Copy out exactly the stretch below, from the line with "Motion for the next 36" through the line with "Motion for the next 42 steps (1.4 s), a", both included; the pictures stay out.

Start of Task data

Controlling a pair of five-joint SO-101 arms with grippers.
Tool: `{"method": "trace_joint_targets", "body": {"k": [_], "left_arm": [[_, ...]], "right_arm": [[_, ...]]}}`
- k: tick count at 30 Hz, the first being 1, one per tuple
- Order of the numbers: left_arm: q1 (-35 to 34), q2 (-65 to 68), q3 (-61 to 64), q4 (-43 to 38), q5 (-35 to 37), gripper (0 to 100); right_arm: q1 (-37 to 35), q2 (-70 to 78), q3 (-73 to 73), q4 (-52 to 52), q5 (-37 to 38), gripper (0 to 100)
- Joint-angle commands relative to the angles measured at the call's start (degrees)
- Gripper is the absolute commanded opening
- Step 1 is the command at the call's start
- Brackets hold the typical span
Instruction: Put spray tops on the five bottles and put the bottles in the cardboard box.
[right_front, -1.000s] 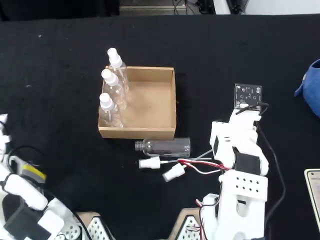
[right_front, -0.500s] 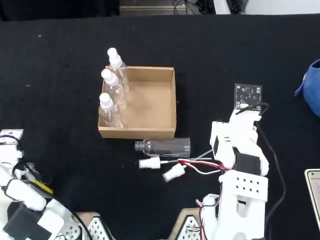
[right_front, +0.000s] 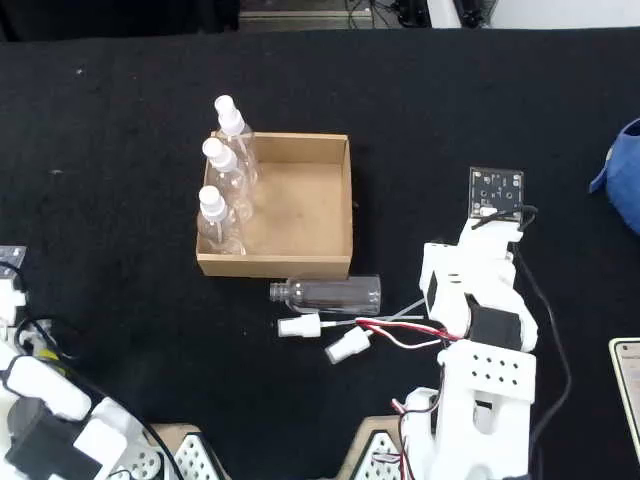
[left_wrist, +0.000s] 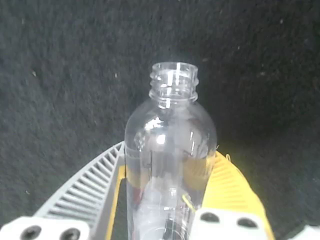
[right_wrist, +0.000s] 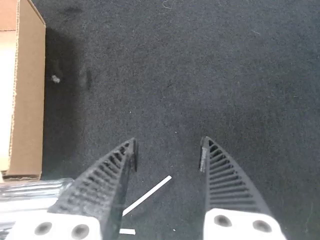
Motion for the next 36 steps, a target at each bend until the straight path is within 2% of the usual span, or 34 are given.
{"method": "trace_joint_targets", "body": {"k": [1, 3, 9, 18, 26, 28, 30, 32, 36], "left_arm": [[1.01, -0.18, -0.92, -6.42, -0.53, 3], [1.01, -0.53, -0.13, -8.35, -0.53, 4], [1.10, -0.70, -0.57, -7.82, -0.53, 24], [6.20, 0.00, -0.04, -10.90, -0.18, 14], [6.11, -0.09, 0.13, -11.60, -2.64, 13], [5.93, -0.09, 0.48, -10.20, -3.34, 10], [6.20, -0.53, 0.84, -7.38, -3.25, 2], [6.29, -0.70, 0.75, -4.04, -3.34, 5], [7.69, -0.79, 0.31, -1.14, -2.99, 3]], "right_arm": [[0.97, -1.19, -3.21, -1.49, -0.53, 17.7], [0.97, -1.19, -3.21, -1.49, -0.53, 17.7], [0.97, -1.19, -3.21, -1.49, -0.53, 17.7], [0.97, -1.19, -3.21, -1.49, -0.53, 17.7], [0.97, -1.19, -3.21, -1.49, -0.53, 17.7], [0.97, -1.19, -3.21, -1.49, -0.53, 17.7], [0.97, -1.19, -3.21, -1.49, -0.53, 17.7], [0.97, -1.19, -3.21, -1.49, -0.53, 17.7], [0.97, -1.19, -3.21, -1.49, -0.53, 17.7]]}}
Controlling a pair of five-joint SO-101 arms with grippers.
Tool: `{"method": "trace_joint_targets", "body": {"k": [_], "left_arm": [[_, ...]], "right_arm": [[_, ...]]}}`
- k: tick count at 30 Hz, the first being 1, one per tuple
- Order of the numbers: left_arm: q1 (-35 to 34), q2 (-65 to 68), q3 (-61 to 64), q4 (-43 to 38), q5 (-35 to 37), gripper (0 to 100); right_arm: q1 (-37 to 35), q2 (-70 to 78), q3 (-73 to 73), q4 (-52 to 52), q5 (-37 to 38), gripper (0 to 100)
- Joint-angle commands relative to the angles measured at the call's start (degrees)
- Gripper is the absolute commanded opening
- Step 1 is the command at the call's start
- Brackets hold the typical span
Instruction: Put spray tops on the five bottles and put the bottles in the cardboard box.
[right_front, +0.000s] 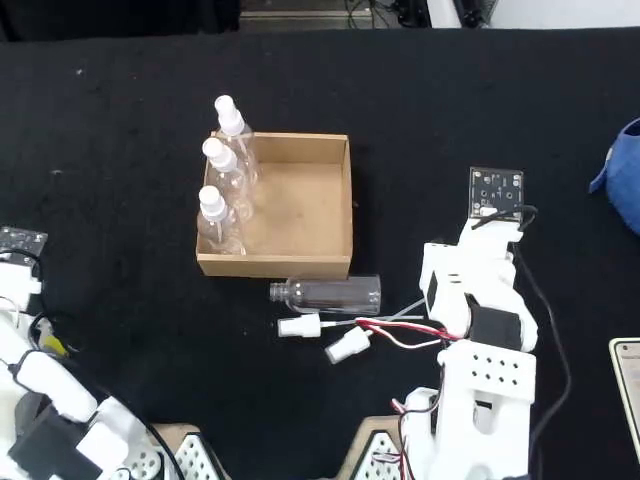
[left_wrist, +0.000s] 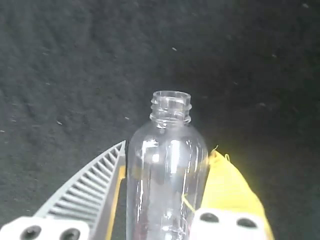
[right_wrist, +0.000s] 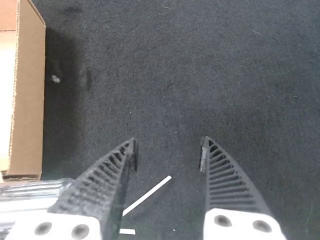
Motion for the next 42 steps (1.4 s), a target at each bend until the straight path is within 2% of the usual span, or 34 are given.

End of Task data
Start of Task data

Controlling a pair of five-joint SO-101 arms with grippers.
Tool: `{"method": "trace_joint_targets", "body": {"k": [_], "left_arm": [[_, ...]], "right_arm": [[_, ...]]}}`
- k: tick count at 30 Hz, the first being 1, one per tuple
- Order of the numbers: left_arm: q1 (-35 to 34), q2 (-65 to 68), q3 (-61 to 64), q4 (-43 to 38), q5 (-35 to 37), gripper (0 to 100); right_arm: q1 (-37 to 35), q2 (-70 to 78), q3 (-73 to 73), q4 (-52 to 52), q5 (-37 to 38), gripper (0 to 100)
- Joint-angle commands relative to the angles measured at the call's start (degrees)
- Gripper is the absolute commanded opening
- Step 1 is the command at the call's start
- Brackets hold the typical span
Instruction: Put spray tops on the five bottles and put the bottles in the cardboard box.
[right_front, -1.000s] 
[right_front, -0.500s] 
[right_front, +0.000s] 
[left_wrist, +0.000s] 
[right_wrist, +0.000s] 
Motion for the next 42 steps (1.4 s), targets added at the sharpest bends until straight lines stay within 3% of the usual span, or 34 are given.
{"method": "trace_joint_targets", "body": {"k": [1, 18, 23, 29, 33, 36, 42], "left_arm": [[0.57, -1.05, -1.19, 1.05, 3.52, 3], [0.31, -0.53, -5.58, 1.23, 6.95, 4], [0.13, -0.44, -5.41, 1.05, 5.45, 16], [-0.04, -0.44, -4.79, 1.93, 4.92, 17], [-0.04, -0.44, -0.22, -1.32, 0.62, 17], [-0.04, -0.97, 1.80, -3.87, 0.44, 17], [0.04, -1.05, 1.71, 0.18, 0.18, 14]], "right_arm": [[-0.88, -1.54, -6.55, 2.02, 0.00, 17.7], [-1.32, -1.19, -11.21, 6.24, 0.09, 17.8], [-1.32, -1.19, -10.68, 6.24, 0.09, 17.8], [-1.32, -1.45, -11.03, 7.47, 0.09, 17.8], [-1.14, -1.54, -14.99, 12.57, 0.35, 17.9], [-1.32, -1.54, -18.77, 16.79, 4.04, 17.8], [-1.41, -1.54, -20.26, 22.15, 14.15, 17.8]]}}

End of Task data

Response to the task:
Motion for the next 36 steps, a target at each bend until the straight path is within 2% of the usual span, or 34 are given.
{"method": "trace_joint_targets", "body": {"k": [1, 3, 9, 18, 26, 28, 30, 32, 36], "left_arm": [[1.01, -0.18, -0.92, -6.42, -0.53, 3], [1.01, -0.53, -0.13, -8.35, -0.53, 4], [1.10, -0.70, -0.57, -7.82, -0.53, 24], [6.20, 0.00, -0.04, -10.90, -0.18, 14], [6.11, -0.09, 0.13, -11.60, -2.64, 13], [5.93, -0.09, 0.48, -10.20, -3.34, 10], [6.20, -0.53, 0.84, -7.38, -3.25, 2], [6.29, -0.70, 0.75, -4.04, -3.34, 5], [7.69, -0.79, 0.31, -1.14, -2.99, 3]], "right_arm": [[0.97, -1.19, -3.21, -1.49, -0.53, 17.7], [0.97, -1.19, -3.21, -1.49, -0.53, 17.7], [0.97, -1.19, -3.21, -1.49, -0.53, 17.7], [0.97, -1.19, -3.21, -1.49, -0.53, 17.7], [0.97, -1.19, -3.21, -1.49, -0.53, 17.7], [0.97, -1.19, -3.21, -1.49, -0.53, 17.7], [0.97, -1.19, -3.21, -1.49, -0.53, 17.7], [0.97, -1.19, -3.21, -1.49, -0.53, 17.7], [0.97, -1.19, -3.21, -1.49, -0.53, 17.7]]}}
Controlling a pair of five-joint SO-101 arms with grippers.
Tool: `{"method": "trace_joint_targets", "body": {"k": [_], "left_arm": [[_, ...]], "right_arm": [[_, ...]]}}`
- k: tick count at 30 Hz, the first being 1, one per tuple
- Order of the numbers: left_arm: q1 (-35 to 34), q2 (-65 to 68), q3 (-61 to 64), q4 (-43 to 38), q5 (-35 to 37), gripper (0 to 100); right_arm: q1 (-37 to 35), q2 (-70 to 78), q3 (-73 to 73), q4 (-52 to 52), q5 (-37 to 38), gripper (0 to 100)
- Joint-angle commands relative to the angles measured at the call's start (degrees)
- Gripper is the absolute commanded opening
- Step 1 is the command at the call's start
- Brackets hold the typical span
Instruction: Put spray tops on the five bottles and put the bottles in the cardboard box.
[right_front, +0.000s] 
[left_wrist, +0.000s] 
[right_wrist, +0.000s] 
Motion for the next 42 steps (1.4 s), a target at each bend until the straight path is within 2% of the usual span, or 34 are given.

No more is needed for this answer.